The expected output is the data below, character for character, without its pictures.
--- Provided material Enclosed Below ---
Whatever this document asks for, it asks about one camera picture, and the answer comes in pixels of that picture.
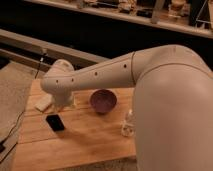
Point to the purple bowl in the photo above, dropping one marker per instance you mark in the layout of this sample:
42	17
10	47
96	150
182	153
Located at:
103	101

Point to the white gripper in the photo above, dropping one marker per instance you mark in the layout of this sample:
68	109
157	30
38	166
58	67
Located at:
63	99

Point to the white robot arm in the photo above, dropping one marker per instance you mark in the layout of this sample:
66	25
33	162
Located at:
172	102

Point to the small clear bottle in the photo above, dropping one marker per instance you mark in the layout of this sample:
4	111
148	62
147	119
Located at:
127	129

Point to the wooden board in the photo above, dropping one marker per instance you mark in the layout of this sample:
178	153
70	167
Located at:
87	137

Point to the black phone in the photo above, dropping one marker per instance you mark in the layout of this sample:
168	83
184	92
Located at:
55	122

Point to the background shelf with clutter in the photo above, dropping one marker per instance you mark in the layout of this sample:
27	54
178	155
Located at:
131	17

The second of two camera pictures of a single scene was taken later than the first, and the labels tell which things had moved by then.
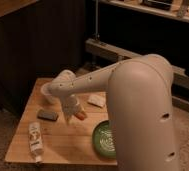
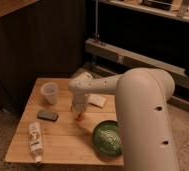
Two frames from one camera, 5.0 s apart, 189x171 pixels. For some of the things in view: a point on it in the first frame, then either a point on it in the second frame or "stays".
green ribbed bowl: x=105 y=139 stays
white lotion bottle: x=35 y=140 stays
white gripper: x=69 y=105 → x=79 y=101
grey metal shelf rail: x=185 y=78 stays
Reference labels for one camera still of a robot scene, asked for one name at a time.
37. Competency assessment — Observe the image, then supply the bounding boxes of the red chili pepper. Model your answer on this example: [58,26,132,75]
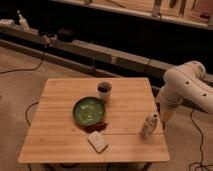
--- End of Enclosed Provided material ---
> _Answer space_
Whatever this document asks for, it asks about one camera picture, and the answer comes in pixels of that picture.
Point to the purple bowl in the photo above, dropping one marker per instance you mark in the layout of this sample:
42	17
10	47
96	150
182	153
Located at:
103	101

Point to the white gripper in the photo above, dropping one marker per instance you mark in the layout of this sample:
68	109
157	30
38	166
58	67
Located at:
63	99

Point to the white robot arm in the photo above, dropping one marker per instance you mark in the layout of this sample:
66	25
33	162
Located at:
172	102

Point to the small clear bottle in the photo above, dropping one marker per instance you mark in the layout of this sample:
4	111
148	62
147	119
Located at:
127	129

Point to the wooden board in the photo above, dropping one marker per instance you mark in the layout of this sample:
178	153
70	167
Located at:
87	137

Point to the black phone in the photo above, dropping one marker per instance you mark in the layout of this sample:
168	83
184	92
Located at:
55	122

Point to the background shelf with clutter in the photo above, dropping one marker per instance you mark in the layout of this sample:
27	54
178	155
Located at:
131	17

The second of two camera pictures of a single scene was taken later than the first, and the labels tell which things had moved by then.
Two frames from one camera, 5.0 s apart, 189x171 pixels. For some of the things in view: a point on it in the first frame, then either a point on it in the second frame or "stays".
green ribbed bowl: x=105 y=139 stays
white lotion bottle: x=35 y=140 stays
white gripper: x=69 y=105 → x=79 y=101
grey metal shelf rail: x=185 y=78 stays
Reference labels for one camera still of a robot scene, asked for one name at a time.
37. Competency assessment — Observe the image, then supply the bounding boxes of the red chili pepper. Model your answer on this example: [58,26,132,75]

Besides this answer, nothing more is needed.